▶ [EXERCISE BRIEF] Give back the line where "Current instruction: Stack" appears and all the lines after it until the listing ends, unchanged and with nothing else.

▶ [INFORMATION PROVIDED]

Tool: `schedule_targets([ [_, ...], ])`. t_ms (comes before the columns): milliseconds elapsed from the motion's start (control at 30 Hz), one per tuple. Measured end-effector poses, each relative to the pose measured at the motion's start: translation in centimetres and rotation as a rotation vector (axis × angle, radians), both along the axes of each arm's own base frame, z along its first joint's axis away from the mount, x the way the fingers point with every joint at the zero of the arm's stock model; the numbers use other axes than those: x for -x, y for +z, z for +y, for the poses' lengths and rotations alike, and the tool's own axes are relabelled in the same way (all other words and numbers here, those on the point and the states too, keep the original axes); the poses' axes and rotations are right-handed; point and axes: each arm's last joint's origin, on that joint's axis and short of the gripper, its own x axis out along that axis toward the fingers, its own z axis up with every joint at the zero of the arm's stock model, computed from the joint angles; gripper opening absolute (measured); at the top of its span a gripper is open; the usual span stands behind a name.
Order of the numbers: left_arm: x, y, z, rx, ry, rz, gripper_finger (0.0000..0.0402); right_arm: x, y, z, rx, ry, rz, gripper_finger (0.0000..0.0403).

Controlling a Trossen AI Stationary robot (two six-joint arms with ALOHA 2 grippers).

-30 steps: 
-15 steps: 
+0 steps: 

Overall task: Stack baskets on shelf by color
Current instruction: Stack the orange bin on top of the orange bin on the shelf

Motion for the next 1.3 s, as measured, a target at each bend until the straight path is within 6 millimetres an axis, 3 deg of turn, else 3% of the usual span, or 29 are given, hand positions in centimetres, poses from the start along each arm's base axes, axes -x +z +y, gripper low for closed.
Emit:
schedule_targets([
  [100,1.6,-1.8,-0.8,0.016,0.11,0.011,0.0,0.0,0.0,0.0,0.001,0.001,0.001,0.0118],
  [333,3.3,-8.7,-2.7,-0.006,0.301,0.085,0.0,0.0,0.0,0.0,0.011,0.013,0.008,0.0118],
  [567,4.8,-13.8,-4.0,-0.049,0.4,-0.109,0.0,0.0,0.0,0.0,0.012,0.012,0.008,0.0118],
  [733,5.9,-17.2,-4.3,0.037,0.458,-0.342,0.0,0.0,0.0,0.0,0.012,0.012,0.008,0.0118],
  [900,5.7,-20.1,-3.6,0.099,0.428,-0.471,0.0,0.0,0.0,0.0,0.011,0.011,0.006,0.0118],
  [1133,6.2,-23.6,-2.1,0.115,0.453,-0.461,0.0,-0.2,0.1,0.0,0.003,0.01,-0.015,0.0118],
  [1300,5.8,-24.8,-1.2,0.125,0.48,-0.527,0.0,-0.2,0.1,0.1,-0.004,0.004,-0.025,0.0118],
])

▶ [RESULT]
Current instruction: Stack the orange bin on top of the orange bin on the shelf

Motion for the next 1.3 s, as measured, a target at each bend until the straight path is within 6 millimetres an axis, 3 deg of turn, else 3% of the usual span, or 29 are given, hand positions in centimetres, poses from the start along each arm's base axes, axes -x +z +y, gripper low for closed.
Emit:
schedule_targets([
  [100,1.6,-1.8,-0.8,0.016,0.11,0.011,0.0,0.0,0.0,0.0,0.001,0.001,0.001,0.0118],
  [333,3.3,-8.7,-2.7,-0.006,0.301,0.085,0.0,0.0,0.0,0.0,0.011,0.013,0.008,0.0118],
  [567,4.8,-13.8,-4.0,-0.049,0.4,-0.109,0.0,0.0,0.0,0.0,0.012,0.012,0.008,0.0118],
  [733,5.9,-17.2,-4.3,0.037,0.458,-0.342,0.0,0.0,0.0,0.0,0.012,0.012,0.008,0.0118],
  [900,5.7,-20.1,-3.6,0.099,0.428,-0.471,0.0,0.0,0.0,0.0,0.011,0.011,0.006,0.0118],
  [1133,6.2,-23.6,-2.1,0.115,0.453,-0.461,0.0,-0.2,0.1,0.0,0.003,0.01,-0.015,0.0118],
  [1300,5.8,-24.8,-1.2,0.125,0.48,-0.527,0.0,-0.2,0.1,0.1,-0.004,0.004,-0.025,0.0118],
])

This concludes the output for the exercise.